The reason is simple: Money.
Following OKC’s signing of Raymond Felton, the franchise has a combined payroll and tax commitment north of $300 million. ESPN’s Bobby Marks, a former general manager, called it “an historic threshold” to cross.
Oklahoma City crosses an historic threshold as the first $300M team in salary and projected luxury tax with the Raymond Felton signing. The Thunder now have a tax bill of $150M.
— Bobby Marks (@BobbyMarks42) July 4, 2018
That sure is a lot of coin for a slightly above-average roster. But the Thunder can dramatically reduce their payments if they negotiate a buyout for Carmelo.
According to NBA writer Jeff Siegel, a buyout of $25.5 million — Anthony’s contract minus the veteran minimum for which he could sign after being released — with the remaining money stretched would save OKC $116 million in luxury tax payments.

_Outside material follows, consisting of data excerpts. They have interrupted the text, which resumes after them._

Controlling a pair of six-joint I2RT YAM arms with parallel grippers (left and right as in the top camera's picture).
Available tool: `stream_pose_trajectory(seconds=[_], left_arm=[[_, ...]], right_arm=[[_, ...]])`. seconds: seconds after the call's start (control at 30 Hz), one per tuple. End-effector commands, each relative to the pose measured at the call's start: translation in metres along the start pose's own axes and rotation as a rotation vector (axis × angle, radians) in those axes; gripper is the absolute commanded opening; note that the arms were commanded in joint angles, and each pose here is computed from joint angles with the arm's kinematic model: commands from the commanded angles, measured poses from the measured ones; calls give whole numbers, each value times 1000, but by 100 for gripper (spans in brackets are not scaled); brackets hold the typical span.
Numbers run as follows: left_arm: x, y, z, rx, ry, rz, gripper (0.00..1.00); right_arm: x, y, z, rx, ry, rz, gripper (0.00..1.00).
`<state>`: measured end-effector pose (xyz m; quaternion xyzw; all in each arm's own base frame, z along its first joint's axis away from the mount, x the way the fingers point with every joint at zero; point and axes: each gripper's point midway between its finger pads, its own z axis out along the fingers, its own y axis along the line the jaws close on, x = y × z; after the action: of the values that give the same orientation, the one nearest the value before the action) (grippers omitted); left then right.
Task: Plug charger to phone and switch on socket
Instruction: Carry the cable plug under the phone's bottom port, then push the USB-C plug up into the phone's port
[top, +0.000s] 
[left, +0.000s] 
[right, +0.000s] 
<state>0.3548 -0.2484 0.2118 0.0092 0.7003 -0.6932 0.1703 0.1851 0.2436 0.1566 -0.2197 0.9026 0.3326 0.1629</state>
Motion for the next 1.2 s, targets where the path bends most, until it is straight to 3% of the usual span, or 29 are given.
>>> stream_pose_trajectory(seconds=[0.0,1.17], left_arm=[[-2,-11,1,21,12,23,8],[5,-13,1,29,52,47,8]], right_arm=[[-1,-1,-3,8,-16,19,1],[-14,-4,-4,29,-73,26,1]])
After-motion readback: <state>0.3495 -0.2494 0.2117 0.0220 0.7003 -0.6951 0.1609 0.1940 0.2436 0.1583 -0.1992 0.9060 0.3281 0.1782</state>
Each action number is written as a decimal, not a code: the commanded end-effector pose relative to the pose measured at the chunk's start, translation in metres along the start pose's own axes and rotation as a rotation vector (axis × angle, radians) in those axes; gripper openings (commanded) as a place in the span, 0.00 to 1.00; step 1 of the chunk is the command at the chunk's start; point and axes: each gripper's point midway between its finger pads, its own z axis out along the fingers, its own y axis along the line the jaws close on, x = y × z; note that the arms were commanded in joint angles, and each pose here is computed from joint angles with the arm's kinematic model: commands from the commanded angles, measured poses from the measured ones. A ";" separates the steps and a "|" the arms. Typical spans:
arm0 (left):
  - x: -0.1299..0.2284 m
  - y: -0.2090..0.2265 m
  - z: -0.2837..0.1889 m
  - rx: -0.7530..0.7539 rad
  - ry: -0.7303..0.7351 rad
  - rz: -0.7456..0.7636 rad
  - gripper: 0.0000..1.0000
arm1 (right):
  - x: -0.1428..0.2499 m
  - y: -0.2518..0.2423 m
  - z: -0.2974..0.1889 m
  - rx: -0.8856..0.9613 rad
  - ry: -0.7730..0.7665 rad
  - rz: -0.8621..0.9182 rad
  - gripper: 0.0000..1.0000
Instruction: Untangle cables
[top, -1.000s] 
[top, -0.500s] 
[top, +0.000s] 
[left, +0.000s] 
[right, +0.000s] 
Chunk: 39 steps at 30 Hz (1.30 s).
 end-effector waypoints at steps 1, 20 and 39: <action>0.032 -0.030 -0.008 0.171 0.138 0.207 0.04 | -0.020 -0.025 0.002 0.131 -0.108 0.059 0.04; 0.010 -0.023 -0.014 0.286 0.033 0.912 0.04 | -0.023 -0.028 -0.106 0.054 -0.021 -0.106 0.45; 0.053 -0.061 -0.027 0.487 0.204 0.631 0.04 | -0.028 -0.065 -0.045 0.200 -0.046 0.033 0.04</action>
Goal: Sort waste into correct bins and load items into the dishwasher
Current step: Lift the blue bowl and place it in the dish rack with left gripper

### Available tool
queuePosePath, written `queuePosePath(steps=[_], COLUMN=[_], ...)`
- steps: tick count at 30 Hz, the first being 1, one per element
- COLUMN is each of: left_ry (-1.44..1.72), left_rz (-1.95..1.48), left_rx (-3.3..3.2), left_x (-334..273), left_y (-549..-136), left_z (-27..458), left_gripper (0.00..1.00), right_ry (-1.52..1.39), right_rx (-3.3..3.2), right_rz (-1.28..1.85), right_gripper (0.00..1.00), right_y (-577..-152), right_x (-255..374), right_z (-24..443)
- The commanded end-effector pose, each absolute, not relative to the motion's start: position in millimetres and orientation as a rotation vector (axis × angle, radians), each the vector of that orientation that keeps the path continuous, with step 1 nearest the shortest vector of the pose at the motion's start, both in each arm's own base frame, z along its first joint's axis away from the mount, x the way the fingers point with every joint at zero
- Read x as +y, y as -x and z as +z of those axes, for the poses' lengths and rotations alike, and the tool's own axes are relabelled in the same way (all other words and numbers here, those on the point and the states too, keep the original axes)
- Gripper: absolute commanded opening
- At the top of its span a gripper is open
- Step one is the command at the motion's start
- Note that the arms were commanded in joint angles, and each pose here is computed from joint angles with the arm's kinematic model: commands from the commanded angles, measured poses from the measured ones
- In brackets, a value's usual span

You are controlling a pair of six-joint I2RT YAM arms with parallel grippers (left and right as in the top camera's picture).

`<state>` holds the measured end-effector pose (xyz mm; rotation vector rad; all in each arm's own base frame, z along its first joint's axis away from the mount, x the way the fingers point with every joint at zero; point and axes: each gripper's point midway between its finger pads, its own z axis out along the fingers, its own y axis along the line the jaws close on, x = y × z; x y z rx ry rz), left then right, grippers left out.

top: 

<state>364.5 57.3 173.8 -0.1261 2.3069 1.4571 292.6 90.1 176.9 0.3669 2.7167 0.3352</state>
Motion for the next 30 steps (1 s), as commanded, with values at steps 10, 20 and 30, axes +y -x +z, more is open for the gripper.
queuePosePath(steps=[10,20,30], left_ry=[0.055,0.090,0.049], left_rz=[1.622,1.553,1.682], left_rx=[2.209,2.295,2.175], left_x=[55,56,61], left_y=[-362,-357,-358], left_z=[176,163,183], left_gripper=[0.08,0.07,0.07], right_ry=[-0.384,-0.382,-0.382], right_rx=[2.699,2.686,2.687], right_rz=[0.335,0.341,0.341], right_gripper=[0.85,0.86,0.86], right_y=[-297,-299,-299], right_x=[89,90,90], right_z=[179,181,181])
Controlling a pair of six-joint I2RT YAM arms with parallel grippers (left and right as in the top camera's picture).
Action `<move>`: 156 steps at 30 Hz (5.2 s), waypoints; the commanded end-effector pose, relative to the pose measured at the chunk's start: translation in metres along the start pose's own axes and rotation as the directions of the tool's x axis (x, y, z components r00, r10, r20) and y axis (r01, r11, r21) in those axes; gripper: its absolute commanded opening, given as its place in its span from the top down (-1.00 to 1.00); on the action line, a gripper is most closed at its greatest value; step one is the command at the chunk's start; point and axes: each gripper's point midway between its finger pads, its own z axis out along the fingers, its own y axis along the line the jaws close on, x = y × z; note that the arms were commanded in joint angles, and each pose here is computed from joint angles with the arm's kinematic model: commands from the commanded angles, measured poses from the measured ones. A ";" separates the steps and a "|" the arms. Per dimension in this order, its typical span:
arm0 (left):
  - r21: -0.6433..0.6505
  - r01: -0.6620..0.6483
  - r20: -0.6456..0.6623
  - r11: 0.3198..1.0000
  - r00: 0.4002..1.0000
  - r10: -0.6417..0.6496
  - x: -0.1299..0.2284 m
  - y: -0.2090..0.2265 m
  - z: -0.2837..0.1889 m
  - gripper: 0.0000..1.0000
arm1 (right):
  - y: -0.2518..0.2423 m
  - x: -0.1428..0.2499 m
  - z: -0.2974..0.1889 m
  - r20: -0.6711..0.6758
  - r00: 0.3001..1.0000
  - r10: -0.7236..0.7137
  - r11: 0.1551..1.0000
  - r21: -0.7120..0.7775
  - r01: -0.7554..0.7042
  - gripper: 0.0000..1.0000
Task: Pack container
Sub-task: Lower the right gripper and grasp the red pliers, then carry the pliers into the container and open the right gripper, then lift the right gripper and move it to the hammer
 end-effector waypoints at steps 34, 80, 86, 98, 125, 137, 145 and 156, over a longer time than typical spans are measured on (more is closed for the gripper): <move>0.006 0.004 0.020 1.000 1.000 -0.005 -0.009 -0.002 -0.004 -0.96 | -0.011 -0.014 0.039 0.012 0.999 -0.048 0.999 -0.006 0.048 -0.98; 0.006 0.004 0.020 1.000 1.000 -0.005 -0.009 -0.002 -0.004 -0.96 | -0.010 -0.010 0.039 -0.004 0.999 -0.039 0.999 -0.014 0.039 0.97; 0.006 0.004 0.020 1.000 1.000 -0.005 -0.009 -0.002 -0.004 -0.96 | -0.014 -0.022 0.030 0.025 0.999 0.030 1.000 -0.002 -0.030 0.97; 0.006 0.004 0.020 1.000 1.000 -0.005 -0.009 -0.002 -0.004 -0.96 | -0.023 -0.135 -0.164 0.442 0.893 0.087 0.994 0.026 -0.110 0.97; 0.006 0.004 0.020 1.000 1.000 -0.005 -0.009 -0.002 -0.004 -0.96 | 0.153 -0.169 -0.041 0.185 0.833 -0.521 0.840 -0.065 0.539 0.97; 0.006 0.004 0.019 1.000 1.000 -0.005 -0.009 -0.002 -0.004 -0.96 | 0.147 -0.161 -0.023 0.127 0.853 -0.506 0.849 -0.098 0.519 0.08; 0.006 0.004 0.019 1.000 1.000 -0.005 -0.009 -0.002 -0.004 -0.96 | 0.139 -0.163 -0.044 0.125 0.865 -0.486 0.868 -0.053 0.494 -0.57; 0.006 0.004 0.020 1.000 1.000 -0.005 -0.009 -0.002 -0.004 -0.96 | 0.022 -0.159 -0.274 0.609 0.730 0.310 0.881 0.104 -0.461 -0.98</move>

You read that correctly: $116 million.
Anthony isn’t an essential piece for a championship run in the NBA. That player for the Thunder, without question, is Russell Westbrook, and his most important sidekick is Paul George — who re-signed this summer.
The Thunder may miss his scoring occasionally, but Carmelo’s departure wouldn’t stop OKC from being a playoff team.
And a much, much cheaper one at that.